Monday, October 20, 2008

Warp-Speed through Ideological Tunnel Vision!


Dallas Smythe sure is pessimistic for a Canadian,
and that's not a bad thing. Along with Thomas and Kurt, I think his analysis of mass com is revelatory. His vision is not a bright one though; I felt just as trapped as I did at the end of Althusser, if not more so, if you take that whole "mind slavery (a tendency towards ideological tunnel vision) thing at face-value. (121) I have a criticism about his defintion of "conscious labor", but maybe it's just because I've been reading too much French theory.
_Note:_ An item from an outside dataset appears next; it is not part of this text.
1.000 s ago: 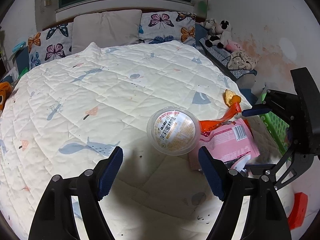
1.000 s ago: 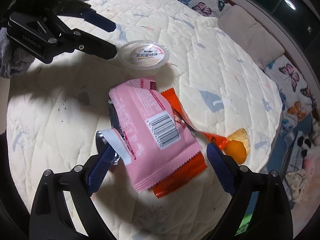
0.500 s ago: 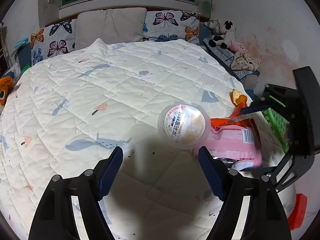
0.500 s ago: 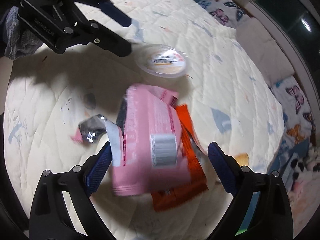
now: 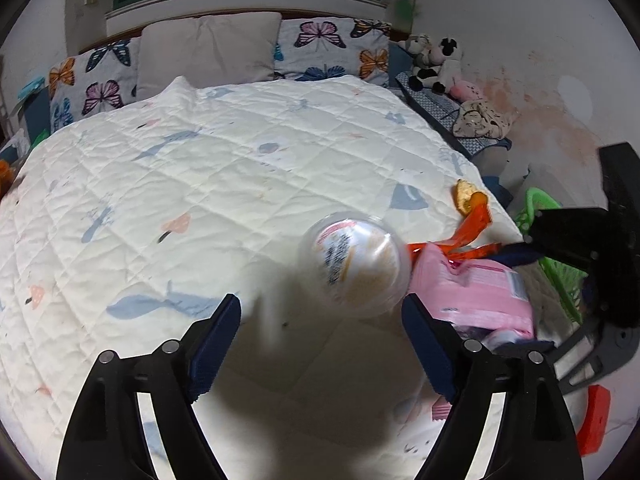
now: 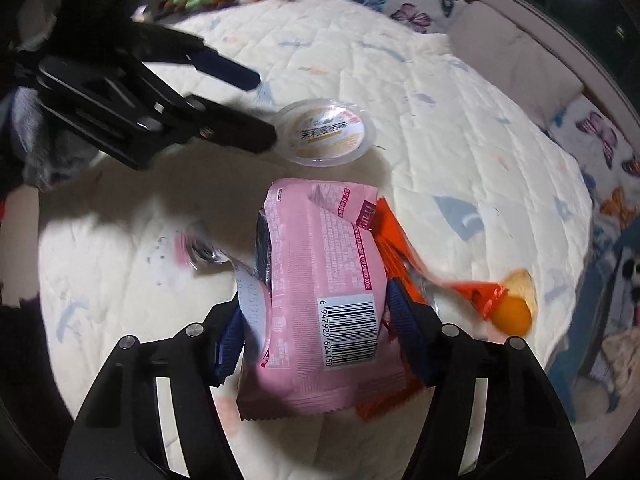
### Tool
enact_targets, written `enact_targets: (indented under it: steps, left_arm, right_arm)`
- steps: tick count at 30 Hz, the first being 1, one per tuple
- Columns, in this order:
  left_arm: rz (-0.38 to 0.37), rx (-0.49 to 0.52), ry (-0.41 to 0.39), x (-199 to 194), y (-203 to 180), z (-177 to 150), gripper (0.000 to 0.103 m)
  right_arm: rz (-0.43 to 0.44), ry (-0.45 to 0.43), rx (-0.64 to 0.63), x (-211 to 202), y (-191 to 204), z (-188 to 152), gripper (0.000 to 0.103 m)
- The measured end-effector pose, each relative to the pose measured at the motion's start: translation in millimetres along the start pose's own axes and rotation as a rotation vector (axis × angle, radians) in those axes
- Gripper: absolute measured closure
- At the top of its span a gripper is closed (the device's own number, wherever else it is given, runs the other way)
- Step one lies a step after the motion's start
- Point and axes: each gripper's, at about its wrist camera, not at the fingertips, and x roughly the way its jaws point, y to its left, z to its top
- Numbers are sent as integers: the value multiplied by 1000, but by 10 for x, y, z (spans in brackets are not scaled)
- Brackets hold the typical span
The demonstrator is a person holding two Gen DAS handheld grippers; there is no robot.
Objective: Collect trash
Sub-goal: 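Grasp the pink snack wrapper with the right tool while the left tool grasps another clear tub, then carry the pink wrapper and clear tub to the green basket and release both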
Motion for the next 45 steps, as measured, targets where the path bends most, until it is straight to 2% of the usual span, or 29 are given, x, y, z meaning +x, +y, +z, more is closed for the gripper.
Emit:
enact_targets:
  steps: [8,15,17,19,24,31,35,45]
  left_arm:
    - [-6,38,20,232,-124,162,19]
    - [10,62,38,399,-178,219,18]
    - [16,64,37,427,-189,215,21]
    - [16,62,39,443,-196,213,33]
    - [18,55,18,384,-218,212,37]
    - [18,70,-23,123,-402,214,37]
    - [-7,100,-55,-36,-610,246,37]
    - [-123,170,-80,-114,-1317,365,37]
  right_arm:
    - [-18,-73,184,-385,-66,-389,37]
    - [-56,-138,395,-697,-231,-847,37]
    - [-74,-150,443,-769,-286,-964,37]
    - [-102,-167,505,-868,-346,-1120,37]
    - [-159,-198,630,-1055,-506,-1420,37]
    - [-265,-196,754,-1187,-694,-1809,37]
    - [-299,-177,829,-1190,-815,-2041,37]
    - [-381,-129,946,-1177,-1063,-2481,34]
His main addition is the damning claim that "all non-sleeping time of most of the population is work time...[which] is devoted to the production of commodities- in-general" (3). He explains this with Guy Debord's (similar to Mao Tse-Tung) society of the spectacle, when you are busy consuming your don't have time to overthrow capitalism. But, my question is why does this process stop when you are sleeping? He seems to be mapping desire onto commodification as a form of labor, which I think is a great addition, but I don't think it ends when you pass into sleep. Any psychoanalytic theory of desire (vulgar or not) or even of film, indicates that the unconscious time, such as sleep, contributes as much, if not more, to desire than your waking life. Even the most cursory investigation of mass-com will return plenty of sexual imagery which clearly helps motivate the labor of brand-identification, and the primacy of advertisement over narrative, another unconscious motivation.

Think also about how many of us fall asleep to the tv, or the radio, or wake up to an iPod clock alarm, or whose apartment mate won't shut off their Metallica even when we tell them we are trying to sleep. Superstructural immersion in our lives, and the obliterating of "leisure time" doesn't stop, the ideological city never sleeps. Maybe a personal example can really bring this home: My father is the perfect embodiment of Smythe's citation of Linder's term a "rationale of irrationality" (12). My father loves cheap shit more than anything: I've had a long-running joke that he thinks "we'd lose money if we didn't buy" product x. His purchases single handedly clothe all the Wal-Mart employees in Sichuan Province. But really, he's admitted that he dreams about good deals, about fixing his car instead of bringing it to a mechanic. He calls this process "grokking" it out from Stranger in A Strange Land. The thing is, I don't think my dad's that strange, he's really just good at this craziness: he travels at warp speed through the ideological tunnel vision of the consciousness industry. Smythe offers probably the most satisfying of the constructions of b/ss for me, and don't know how much wiggle room that leaves us. There's definatley something active about his construction audience labor, but I don't think it's that liberatory.